Feng Shan Ho was a western liberal arts education and he was steeped in Confucian ethics. Ho possessed a dynamic, outgoing personality, boundless energy and a hot temper, offset by a quick wit and great sense of humor. He was described as a man with a "compassionate heart".

Dr. Feng Shan Ho was posted as First Secretary to the Chinese legation in Vienna in the spring of 1937.

Because of Ho's mastery of German and his dynamic personality, he was active in local cultural and intellectual circles. He was in great demand as a speaker on Chinese culture and customs. He had a wide ranging circle of friends in Vienna, especially among the intelligentsia, many of whom were Jewish.

At the time, Vienna had the third largest Jewish community in Europe. After years of assimilation, the Jews of Vienna seemed to be accepted into Austrian society. But this acceptance was only superficial.
Following the Anschluss in 1938, 185,000 Jews there were subjected to a severe reign of terror and all foreign embassies and legations in Austria were closed. He was horrified by the fanatical welcome the Austrians extended.

Ho got orders to dissolve the legation and set up a Consulate General, In May 1938, Ho was appointed the Chinese Consul General in Vienna.

The Jews of Austria were increasingly in danger, and they needed help. The rush for visas assumed panic proportions during and immediately after Kristallnacht, in November 1938, when thousands of Jews were thrown into concentration camps.
Vienna became the center for emigration of Austrian Jews.
All foreign consulates in the city were besieged by desperate Jews day after day, but most did not offer help.
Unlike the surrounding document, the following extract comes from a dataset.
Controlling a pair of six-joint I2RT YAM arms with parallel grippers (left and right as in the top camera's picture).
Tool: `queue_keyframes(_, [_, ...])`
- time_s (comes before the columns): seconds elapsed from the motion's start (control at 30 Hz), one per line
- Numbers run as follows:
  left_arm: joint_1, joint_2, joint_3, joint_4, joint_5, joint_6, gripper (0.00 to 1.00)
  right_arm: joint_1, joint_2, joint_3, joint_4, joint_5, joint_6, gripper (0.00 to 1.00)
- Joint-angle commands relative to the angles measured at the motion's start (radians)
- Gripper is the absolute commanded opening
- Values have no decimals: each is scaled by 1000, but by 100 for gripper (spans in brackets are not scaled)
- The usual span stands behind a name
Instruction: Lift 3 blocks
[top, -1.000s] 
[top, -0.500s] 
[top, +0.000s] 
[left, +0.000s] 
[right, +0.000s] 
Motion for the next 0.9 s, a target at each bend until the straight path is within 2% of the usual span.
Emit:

Ho practiced a "liberal" visa policy, authorizing the issuing of visas to any and all who asked.
Eric Goldstaub, a 17-year-old Viennese Jew, was turned down by 50 consulates in Vienna before he went to the Chinese Consulate, where on July 20, 1938, he obtained 20 Chinese visas for himself and his extended family.

Shanghai was under Japanese occupation and a visa was not required for entry. But a visa, as proof of destination, was necessary for Jews to be allowed to leave Austria.
The Viennese Jewish community was officially dissolved in November 1942. By the end of the War, more than 65,000 Austrian Jews died in Nazi concentration camps and ghettos.

In May 1940, Consul General Feng Shan Ho left Vienna.

After war, Ho chose to remain loyal to the Chinese Nationalists, who had fled to Taiwan. He was ambassador in Egypt, in Middle Eastern countries, Mexico, Bolivia and then Colombia.
In 1973, after four decades in the diplomatic service, Feng Shan Ho retired to San Francisco, where He was a founding member of the Chinese Lutheran Church.
He wrote his memoirs, "Forty Years of My Diplomatic Life," published in 1990.

On September 28, 1997, Ho died at his home, attended by his wife and daughter. He was 96 years old. His spirit remained undiminished to the end.

Gardens that honour Ho Feng Shan

Ho Feng Shan is honoured in the Gardens of Milan - Monte Stella e Yad Vashem.